WHAT NEEDS TO BE DONE: Beginning with the line below that contains "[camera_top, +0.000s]" and ending with the line that contains "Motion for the", retype every line exactly. Pictures are not copied.

SUPPLIED INFORMATION:
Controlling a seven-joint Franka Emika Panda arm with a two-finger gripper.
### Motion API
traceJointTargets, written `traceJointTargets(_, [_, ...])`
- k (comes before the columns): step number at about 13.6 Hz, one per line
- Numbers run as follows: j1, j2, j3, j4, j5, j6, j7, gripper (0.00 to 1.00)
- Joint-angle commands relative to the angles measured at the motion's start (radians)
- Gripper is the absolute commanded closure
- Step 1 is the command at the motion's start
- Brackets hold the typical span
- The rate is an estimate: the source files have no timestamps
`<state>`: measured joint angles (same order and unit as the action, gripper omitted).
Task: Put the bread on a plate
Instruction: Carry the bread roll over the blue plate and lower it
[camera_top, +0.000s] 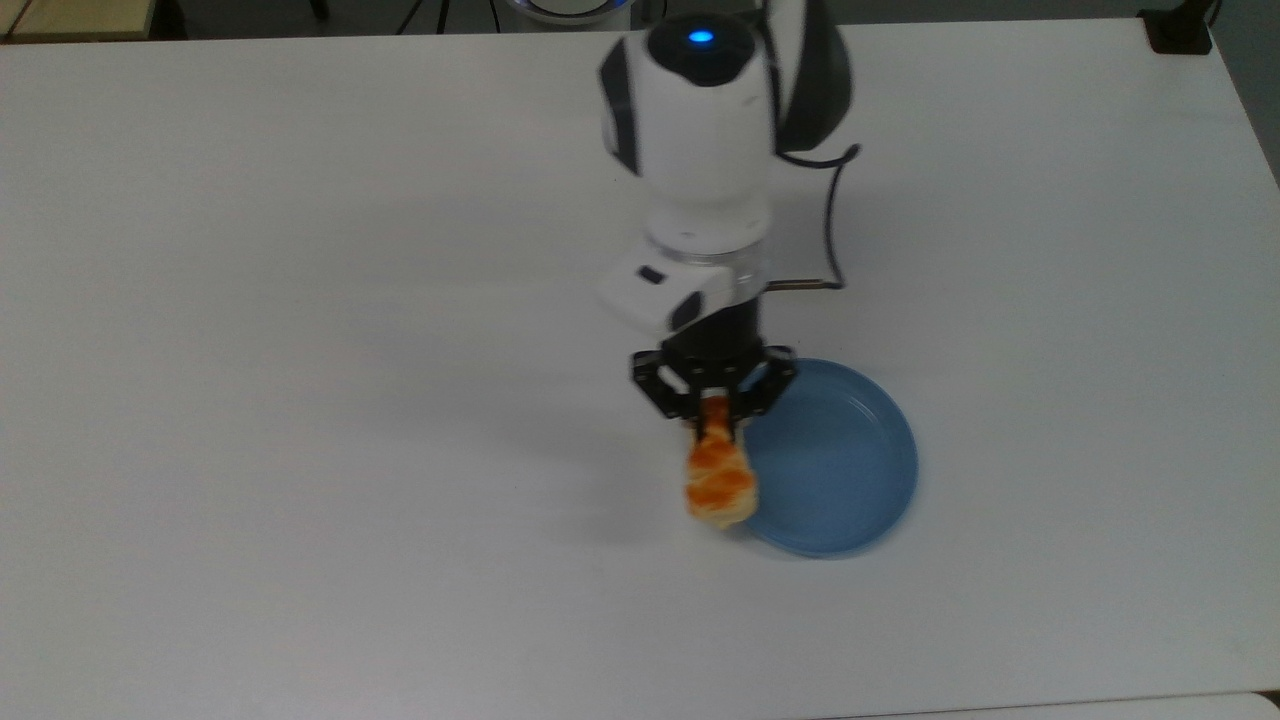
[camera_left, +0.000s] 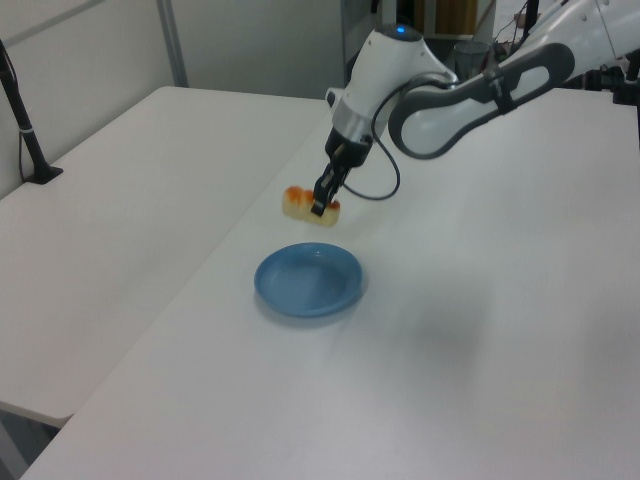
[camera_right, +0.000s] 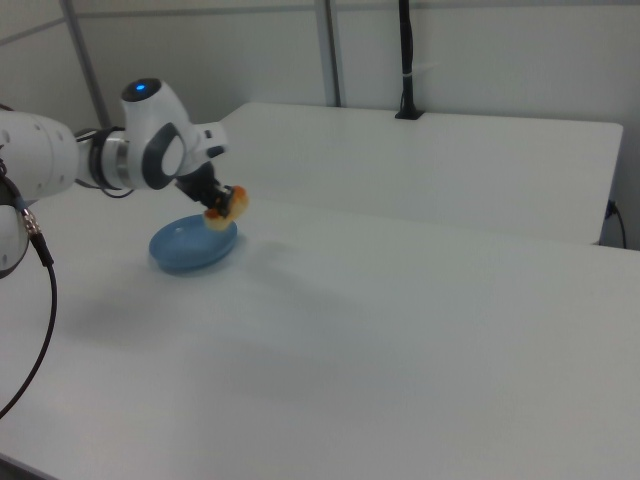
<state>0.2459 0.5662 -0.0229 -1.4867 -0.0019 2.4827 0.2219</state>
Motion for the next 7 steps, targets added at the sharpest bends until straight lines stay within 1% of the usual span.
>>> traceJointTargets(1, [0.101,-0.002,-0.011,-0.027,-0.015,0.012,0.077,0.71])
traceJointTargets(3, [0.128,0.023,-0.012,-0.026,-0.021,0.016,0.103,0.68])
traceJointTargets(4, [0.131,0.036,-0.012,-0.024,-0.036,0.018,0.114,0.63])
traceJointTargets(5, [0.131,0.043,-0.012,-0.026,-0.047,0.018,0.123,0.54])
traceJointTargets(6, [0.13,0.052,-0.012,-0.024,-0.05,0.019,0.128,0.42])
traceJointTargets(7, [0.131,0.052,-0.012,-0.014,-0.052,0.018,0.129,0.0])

RESULT OF THE EXERCISE:
[camera_top, +0.000s] 
[camera_left, +0.000s] 
[camera_right, +0.000s] 
<state>0.2459 0.5662 -0.0229 -1.4867 -0.0019 2.4827 0.2219</state>
Motion for the next 7 steps, targets added at the sharpest bends until straight lines stay within 1% of the usual span.

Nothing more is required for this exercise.